==== Provided records
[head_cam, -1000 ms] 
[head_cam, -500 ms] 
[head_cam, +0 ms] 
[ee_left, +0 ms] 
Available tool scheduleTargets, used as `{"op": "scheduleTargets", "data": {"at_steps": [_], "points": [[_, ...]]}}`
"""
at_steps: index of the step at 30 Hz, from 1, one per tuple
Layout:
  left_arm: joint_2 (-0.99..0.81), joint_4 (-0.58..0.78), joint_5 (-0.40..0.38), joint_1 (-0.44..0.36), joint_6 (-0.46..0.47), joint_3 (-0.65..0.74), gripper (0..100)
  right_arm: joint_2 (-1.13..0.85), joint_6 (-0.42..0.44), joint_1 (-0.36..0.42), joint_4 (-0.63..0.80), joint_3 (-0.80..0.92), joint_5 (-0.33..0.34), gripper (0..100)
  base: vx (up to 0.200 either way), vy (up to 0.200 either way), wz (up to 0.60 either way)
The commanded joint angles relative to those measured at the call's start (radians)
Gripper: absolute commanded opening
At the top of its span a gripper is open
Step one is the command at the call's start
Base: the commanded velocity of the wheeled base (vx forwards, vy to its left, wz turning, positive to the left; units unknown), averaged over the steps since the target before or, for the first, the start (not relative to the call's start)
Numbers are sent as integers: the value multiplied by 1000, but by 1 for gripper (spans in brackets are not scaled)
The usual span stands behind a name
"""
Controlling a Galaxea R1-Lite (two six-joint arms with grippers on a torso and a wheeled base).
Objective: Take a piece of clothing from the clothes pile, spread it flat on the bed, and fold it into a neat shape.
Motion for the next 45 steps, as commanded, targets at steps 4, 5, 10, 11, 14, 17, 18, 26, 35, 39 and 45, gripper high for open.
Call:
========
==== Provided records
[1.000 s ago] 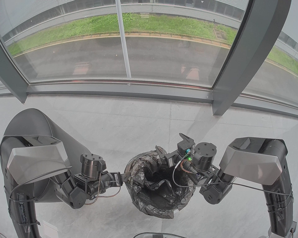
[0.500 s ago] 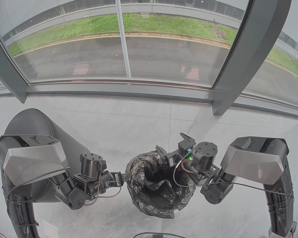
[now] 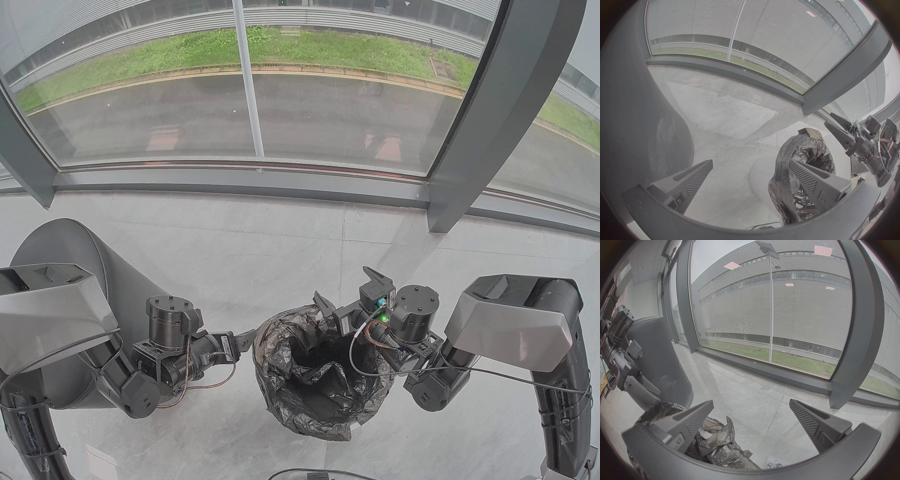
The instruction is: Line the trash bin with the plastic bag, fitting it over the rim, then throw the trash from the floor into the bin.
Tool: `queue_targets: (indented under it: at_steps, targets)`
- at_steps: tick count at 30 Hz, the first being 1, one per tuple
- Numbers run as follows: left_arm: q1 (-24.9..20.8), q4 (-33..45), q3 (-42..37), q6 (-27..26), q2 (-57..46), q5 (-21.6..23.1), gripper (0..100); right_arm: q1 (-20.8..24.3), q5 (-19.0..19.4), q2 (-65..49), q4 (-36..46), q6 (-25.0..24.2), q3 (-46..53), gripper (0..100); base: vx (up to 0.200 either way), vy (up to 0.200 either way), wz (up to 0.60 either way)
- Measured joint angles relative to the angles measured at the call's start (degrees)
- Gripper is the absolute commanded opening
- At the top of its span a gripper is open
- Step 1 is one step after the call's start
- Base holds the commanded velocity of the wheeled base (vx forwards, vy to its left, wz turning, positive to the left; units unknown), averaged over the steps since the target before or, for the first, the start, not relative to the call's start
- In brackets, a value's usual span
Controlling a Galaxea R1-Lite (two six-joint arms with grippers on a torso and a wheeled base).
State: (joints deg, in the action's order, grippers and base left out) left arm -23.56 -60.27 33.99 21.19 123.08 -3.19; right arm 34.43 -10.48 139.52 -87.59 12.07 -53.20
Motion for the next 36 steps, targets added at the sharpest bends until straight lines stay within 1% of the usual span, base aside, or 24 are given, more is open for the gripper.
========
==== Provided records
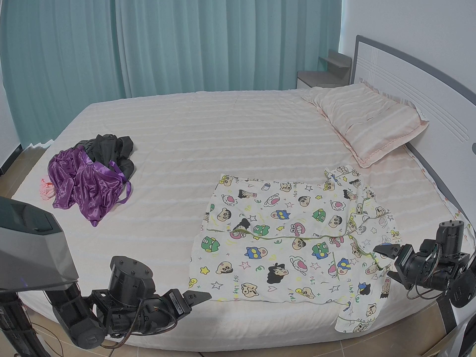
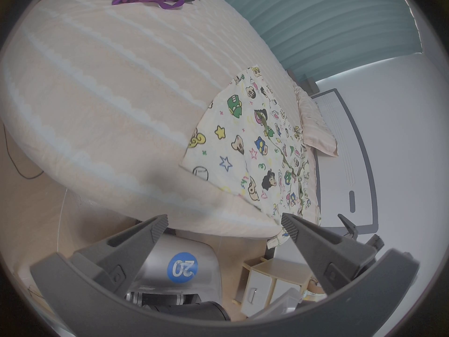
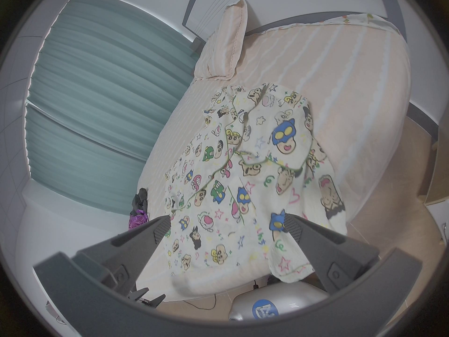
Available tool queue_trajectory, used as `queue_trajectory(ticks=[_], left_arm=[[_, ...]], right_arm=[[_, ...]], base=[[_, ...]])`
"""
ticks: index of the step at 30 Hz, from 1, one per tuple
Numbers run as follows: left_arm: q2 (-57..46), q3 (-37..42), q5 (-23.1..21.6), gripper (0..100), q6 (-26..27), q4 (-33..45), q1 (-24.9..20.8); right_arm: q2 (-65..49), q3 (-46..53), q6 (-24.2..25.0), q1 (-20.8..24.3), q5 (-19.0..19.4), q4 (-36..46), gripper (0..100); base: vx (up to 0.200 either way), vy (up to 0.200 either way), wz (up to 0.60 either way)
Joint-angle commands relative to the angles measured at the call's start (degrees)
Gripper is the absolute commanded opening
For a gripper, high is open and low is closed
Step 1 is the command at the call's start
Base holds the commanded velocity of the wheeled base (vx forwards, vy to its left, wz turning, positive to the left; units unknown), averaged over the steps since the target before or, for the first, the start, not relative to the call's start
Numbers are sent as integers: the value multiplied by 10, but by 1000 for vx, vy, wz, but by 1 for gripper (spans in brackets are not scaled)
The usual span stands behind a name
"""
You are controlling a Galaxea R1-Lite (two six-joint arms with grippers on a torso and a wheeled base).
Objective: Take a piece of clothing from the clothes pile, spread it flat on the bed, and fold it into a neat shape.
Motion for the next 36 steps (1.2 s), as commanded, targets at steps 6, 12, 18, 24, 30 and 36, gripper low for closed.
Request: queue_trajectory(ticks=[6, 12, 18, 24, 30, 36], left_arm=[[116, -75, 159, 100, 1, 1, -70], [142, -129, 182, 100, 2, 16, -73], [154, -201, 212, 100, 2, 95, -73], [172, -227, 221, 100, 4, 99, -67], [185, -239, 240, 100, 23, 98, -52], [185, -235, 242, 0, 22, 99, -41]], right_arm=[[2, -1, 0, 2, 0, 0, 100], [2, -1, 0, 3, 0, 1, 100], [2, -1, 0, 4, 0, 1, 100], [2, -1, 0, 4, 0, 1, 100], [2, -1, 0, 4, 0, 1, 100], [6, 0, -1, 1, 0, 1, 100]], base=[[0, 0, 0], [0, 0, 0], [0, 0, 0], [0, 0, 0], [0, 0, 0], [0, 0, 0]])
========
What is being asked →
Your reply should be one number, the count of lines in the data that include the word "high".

Answer section →
2